Je raffole de Mathilde. Au quotidien, elle est timide et effacée, mais lorsqu’elle écrit des textes et double les voix de personnages de dessins animés, elle est éblouissante…et impressionnante surtout ! Il n’y a pas une émotion qu’elle ne sait faire transparaître par sa voix, et sa bibliothèque de personnages est absolument gigantesque ! Je me demande parfois si elle n’est pas un peu schizophrène, à force de jouer autant de personnages différents. Étonnamment, elle arrive à garder une certaine clarté d’esprit, et lorsqu’on sympathise avec elle, on découvre une femme douce, vive et surtout très drôle. C’est avec elle que j’occupe le plus clair du temps que je passe dans les locaux de l’entreprise. D’abord parce que nos métiers sont très complémentaires : j’anime les personnages qu’elle double ; ensuite parce que nous nous entendons très bien. Au fur et à mesure de nos bavardages, je parviens presque à oublier mon angoisse des évènements à venir…

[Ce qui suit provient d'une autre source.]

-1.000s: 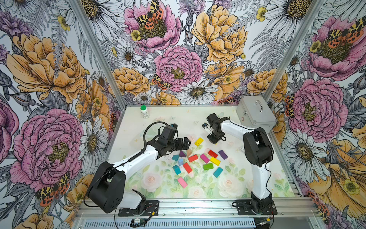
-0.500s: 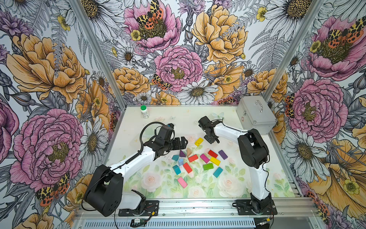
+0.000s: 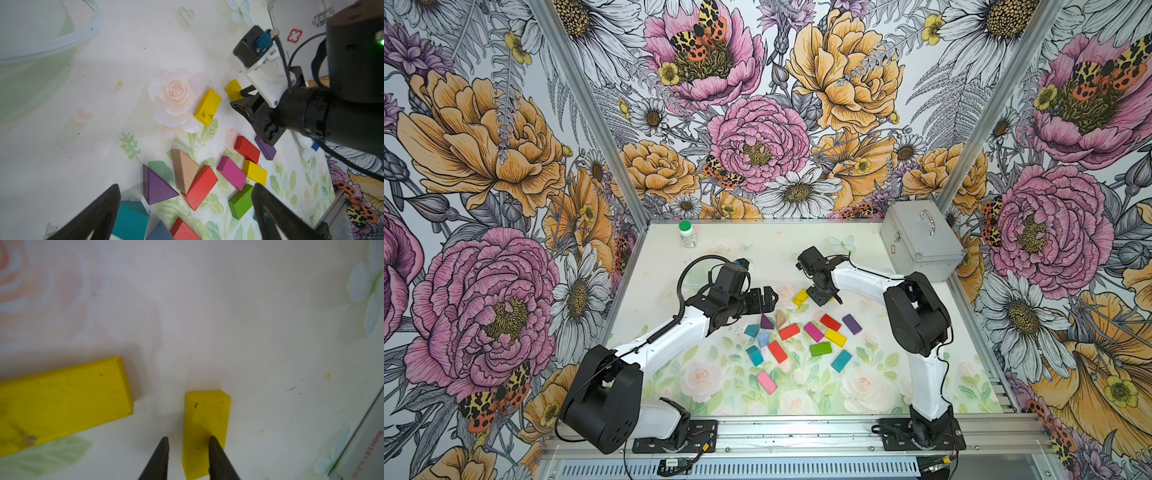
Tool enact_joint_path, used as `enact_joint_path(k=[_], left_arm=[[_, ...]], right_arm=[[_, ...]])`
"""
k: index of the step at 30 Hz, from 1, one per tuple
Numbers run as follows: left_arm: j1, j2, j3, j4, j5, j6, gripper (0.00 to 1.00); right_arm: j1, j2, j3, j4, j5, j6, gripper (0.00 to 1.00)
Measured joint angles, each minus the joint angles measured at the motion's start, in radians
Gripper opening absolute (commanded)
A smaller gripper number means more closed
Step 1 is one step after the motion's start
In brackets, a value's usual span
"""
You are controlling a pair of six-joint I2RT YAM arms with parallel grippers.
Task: Assemble a piece of candy with building blocks
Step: Adjust the building block at the center of the board, then assemble the building block at the center of the board.
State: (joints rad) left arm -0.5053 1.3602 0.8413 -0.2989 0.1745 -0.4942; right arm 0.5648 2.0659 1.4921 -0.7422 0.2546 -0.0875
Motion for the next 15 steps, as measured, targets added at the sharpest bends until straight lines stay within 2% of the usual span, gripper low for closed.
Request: enact_joint_path(k=[7,15], left_arm=[[0.0,0.0,0.0,0.0,0.002,0.0,0.99],[0.0,-0.017,-0.017,0.0,0.01,0.0,0.99]], right_arm=[[-0.023,-0.078,-0.025,0.0,-0.137,0.013,0.47],[-0.166,-0.092,-0.005,-0.025,-0.234,-0.038,0.5]])
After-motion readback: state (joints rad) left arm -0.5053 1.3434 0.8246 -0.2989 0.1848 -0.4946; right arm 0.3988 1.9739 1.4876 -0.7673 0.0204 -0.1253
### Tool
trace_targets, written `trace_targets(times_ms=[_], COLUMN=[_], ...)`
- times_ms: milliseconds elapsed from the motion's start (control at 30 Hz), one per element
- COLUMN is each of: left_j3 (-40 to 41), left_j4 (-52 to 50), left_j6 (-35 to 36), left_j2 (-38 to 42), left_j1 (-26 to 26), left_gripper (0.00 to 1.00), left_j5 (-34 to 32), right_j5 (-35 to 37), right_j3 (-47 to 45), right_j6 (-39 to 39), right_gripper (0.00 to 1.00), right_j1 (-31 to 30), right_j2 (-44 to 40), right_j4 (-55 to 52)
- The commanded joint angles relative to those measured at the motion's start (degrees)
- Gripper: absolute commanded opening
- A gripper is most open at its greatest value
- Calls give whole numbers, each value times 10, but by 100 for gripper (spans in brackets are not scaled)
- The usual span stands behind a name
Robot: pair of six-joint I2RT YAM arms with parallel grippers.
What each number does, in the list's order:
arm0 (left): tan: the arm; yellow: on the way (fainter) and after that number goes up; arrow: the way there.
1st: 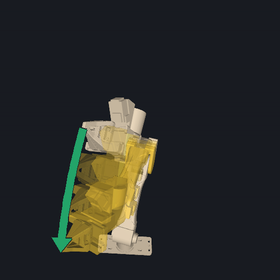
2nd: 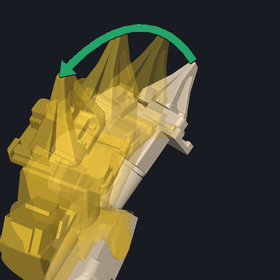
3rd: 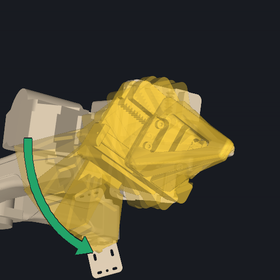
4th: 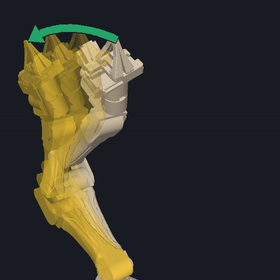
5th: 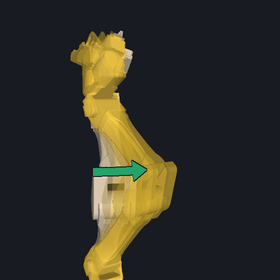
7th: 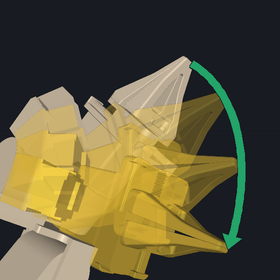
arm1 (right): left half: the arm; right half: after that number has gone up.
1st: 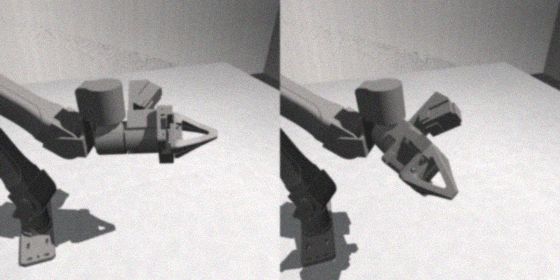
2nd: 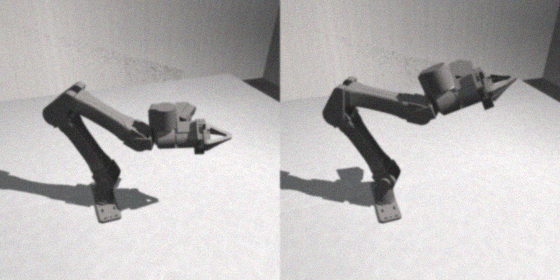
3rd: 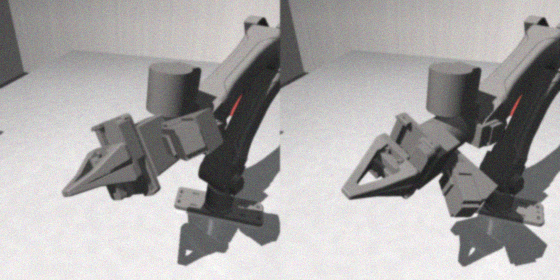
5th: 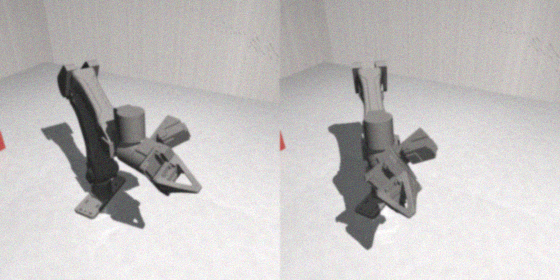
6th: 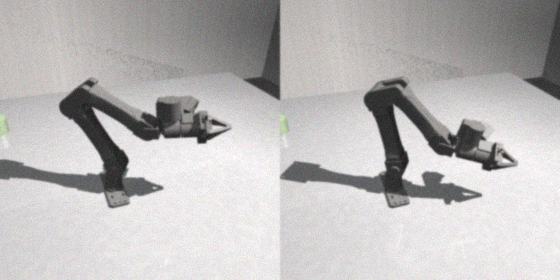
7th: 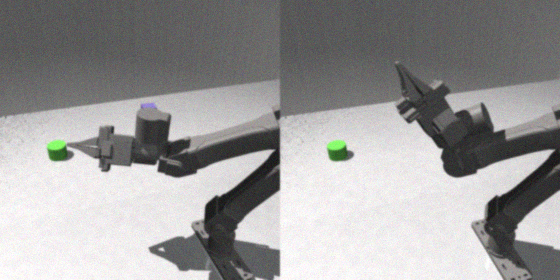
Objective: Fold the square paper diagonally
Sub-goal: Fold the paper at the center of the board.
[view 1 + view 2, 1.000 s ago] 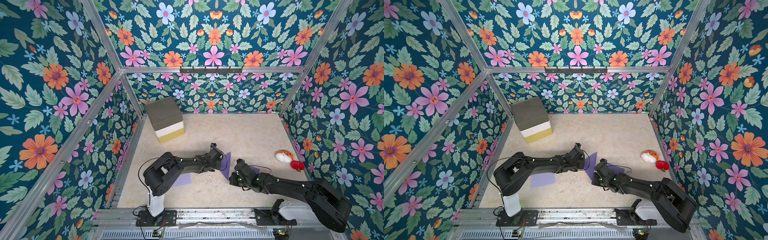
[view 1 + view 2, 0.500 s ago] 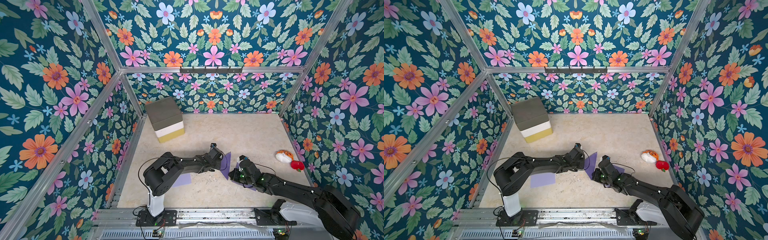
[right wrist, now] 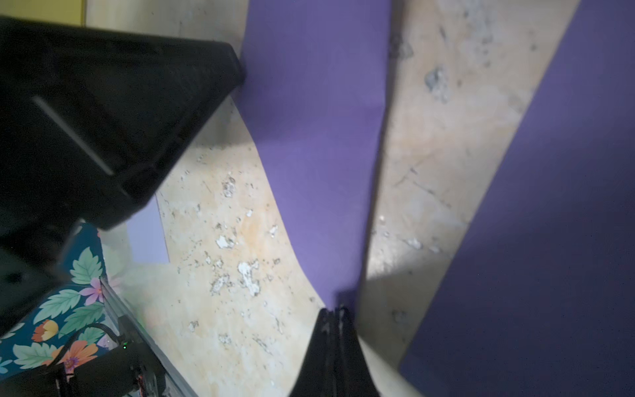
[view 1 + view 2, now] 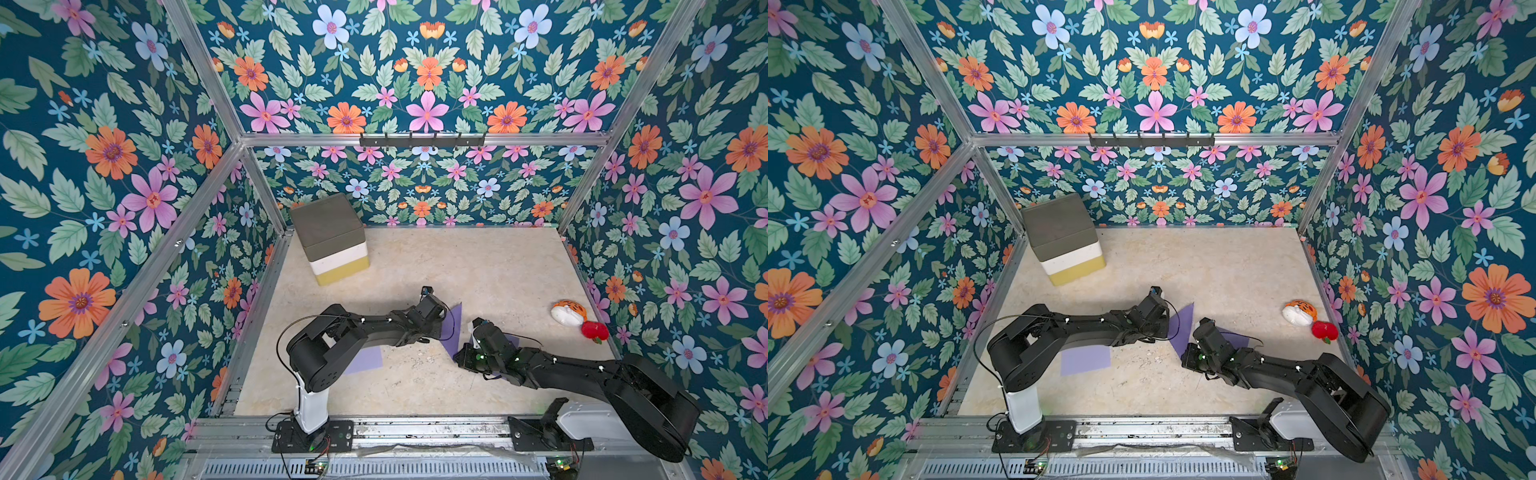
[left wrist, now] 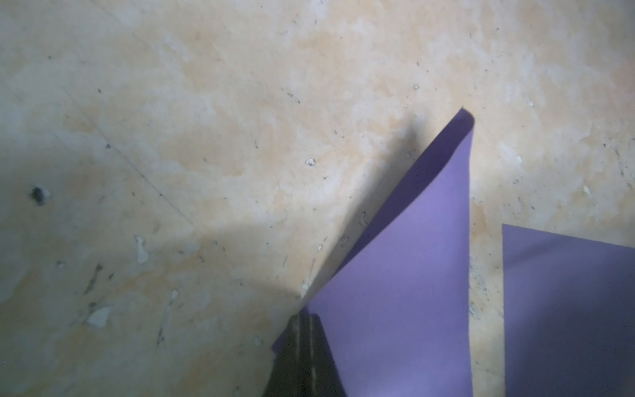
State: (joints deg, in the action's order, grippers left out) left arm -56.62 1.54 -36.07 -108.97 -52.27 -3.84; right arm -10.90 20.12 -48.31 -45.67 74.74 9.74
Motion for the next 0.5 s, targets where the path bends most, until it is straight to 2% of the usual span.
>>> trace_targets(times_ms=[0,167,300,467], left_j3=[15,13,14,13], left_j4=[-236,-240,-239,-237], left_j6=[4,4,4,4], left_j2=[-35,-37,-37,-36], left_j1=[4,4,4,4], left_gripper=[0,0,0,0], left_j5=[-21,-26,-24,-22], right_j5=[-1,7,7,-47], right_j3=[-11,-31,-42,-38], right_j6=[1,3,1,26], right_gripper=[0,0,2,16], right_j1=[-4,-7,0,97], right_j2=[-7,-38,-94,-155], right_j4=[-2,-41,-51,-27])
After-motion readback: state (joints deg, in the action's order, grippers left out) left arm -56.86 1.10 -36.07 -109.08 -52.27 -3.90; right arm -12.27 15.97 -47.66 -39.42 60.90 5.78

Mon anxiété un temps écartée revient pourtant au galop lorsque le bateau se stabilise et que Léo coupe le moteur en nous lançant d’un air enjoué : « Nous sommes arrivés, my little fishes ! » Je souris intérieurement : Léo a un tic. Il ne peut pas faire une phrase sans y ajouter un mot ou une expression en anglais ; je suppose que c’est pour rappeler son expérience de plongeur dans les eaux australiennes… Bon, Joséphine, arrête de divaguer et essaie de te concentrer pour intégrer les dernières instructions : « Alright, maintenant, je vais vous aider à équiper vos bouteilles, vos palmes et vos masques. Lorsque vous serez ready, vous vous positionnerez like this sur le bord du bateau, dos à la mer, et vous attendrez mon signal (à prononcer avec l’accent anglais, évidemment). Lorsque je vous le dirai, vous basculerez en arrière dans l’eau, okay ? » Pas ok du tout ! Je vais vraiment devoir mettre cette abomination ? C’en est à jamais fini de ma fragile crédibilité au sein du groupe… Comment éviter l’opprobre ?
Mon cerveau, à l’affût comme une bête traquée, fonctionne à toute allure et dans la pagaille de mon esprit il parvient à sélectionner trois options :
« Option n°1 : Je jette cet objet de cauchemar à l’eau afin de le perdre à jamais dans les abysses aquatiques.
Option n°2 : Je plonge sans équipement en prétextant avoir oublié de le mettre. Option n°3 : J’attends que tout le monde se soit équipé et ait plongé dans l’eau pour à mon tour enfiler ce fichu masque et plonger, en espérant que ce qu’il y a là-dessous soit assez captivant pour que personne ne me remarque. »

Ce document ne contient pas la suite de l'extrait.